# Problem
Output exactly the lines below, starting with the line that has "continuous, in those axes" and going on through the line that has "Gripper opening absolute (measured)", both included, and no other lines.

***** Records to process

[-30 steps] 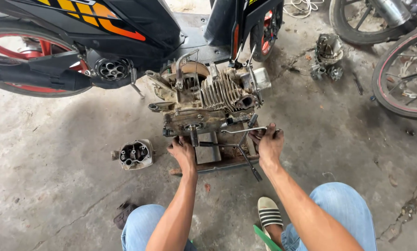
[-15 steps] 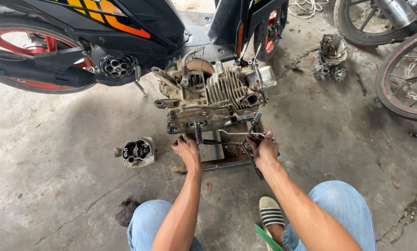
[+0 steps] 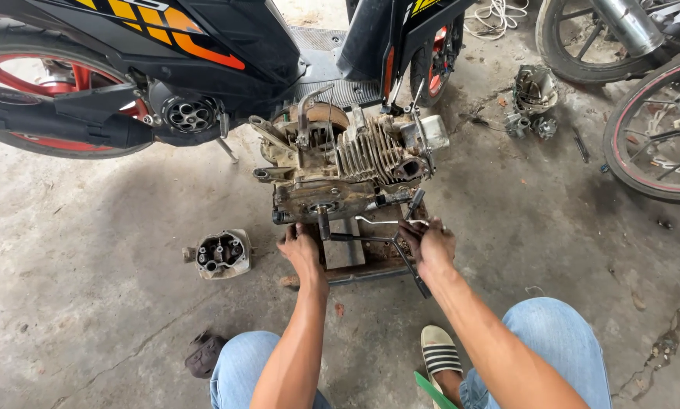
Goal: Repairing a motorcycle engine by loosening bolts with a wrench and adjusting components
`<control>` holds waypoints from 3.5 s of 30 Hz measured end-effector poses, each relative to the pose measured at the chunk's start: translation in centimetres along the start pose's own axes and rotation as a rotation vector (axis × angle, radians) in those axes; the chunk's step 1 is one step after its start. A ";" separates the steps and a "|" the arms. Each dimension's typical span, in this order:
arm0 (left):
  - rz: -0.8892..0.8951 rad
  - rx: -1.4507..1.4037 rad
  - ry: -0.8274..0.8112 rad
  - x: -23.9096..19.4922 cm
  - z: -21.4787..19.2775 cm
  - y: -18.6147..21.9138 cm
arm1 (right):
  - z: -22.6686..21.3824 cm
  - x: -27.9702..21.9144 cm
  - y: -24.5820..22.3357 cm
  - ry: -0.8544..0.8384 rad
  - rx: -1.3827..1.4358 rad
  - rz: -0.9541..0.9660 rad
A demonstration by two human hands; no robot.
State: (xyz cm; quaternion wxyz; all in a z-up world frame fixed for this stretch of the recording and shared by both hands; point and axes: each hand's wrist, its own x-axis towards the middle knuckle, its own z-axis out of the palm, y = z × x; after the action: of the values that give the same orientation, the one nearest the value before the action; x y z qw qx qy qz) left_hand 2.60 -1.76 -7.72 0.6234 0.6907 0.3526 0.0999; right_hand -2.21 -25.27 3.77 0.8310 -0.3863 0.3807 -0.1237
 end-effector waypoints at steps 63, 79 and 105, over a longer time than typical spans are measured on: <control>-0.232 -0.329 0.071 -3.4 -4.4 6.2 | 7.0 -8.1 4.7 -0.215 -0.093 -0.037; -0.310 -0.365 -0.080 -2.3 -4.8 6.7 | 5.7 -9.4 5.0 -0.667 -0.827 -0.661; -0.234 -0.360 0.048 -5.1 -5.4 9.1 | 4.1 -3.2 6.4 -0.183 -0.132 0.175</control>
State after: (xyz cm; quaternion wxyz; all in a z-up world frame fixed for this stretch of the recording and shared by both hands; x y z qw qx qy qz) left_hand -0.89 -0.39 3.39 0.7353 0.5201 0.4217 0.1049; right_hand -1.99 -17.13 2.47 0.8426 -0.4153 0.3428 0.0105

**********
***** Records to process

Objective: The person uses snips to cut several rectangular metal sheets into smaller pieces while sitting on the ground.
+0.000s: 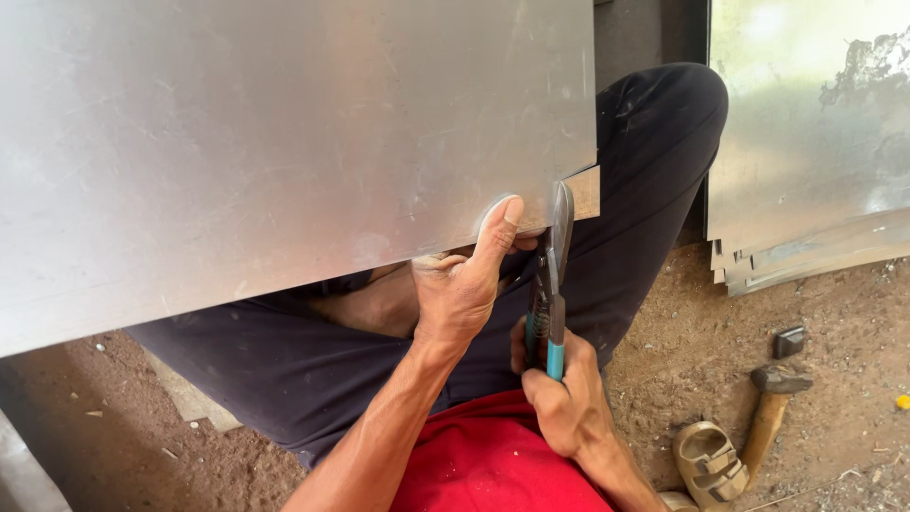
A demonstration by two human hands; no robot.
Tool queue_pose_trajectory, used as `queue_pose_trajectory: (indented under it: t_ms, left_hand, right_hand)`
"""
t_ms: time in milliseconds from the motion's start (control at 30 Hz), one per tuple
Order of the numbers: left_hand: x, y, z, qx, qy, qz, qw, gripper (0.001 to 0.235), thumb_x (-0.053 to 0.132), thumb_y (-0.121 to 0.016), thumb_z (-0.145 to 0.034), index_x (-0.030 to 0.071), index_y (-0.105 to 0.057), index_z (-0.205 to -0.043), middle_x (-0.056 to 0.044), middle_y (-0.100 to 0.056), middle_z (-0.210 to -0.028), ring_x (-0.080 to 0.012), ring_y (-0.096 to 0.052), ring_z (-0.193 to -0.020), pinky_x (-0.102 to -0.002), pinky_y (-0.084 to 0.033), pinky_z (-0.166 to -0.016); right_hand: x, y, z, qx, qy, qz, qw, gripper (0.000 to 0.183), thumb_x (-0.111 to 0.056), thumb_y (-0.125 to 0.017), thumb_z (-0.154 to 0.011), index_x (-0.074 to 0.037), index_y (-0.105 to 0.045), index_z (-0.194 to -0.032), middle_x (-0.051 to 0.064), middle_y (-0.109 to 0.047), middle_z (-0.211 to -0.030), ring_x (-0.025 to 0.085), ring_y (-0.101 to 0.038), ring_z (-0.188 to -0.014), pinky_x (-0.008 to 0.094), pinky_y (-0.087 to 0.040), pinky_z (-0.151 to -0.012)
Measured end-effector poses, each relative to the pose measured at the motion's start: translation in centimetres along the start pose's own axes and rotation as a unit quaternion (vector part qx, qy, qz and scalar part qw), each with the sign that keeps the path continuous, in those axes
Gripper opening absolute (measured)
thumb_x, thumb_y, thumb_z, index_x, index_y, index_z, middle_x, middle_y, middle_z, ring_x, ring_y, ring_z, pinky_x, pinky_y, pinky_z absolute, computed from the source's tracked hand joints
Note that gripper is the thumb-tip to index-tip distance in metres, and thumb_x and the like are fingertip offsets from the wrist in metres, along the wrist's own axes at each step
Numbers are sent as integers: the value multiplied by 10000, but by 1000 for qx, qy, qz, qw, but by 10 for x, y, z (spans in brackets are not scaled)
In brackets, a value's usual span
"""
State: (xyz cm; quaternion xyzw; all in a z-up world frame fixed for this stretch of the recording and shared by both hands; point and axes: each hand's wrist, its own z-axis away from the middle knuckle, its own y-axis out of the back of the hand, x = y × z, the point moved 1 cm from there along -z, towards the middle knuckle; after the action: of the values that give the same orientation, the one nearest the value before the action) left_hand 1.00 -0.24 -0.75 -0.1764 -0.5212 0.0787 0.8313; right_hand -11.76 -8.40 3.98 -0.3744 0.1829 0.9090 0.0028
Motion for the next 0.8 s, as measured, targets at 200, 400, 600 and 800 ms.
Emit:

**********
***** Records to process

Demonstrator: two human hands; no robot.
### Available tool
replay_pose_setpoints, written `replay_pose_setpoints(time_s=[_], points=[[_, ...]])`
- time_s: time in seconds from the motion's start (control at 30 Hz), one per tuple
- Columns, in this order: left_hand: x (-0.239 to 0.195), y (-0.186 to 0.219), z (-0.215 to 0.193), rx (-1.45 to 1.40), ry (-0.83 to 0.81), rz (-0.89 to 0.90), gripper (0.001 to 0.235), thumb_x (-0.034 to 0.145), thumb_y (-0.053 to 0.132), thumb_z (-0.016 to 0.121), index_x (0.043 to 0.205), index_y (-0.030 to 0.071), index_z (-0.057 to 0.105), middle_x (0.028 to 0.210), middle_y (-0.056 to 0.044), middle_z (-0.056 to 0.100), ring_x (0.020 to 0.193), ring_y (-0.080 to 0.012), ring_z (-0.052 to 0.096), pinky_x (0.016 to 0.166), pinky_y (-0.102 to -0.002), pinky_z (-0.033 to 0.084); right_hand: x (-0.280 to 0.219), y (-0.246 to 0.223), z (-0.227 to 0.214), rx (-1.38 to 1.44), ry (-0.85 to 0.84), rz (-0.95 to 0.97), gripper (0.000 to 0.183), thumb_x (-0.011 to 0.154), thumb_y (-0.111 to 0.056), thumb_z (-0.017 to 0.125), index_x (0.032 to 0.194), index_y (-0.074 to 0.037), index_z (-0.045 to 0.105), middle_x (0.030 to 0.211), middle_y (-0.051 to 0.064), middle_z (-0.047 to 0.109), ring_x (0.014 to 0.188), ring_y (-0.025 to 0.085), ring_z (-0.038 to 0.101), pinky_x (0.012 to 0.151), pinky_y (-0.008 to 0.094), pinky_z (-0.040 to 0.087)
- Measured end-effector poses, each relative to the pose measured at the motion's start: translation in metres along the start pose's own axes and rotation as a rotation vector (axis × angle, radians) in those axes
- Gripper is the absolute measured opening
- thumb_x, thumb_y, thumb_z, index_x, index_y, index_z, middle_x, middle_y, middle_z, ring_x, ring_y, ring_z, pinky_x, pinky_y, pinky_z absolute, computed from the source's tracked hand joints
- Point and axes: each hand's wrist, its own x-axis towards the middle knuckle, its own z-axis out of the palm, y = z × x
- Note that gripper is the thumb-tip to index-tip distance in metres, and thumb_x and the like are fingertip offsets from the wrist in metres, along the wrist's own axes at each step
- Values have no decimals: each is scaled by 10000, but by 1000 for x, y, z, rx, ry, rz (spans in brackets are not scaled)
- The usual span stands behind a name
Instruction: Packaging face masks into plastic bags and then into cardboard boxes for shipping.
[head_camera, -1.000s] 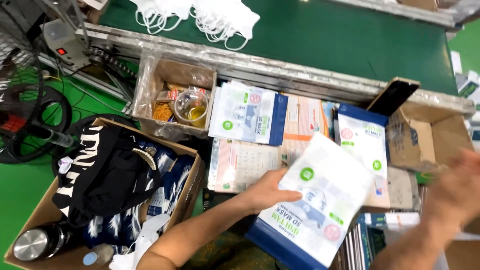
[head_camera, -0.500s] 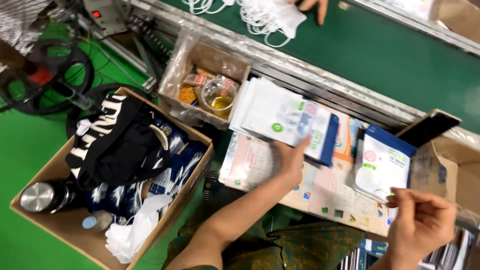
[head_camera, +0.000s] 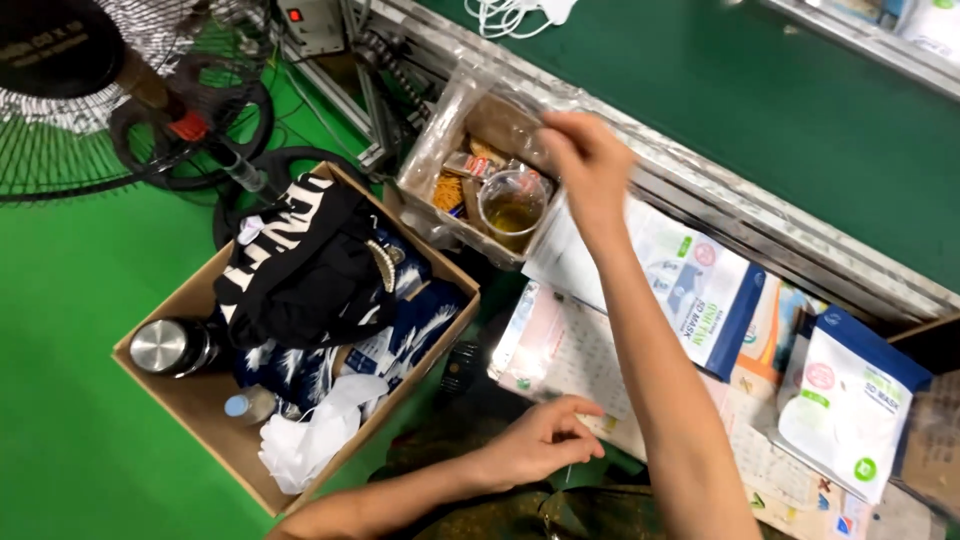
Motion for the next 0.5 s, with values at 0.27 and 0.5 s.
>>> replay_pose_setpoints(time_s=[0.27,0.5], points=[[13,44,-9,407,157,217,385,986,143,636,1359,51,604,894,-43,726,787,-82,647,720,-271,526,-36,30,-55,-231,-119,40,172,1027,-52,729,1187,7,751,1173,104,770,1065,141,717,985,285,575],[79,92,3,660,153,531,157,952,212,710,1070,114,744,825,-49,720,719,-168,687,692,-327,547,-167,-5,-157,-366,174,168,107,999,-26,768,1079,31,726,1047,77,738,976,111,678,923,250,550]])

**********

# Reply to the task
Measured end-effector poses, each relative to the pose measured at the motion's start: translation in centimetres along the start pose's own axes and rotation as a unit quaternion (vector part qx, qy, qz and scalar part qw), each with the sign that keeps the path continuous, in those axes
Gripper opening absolute (measured)

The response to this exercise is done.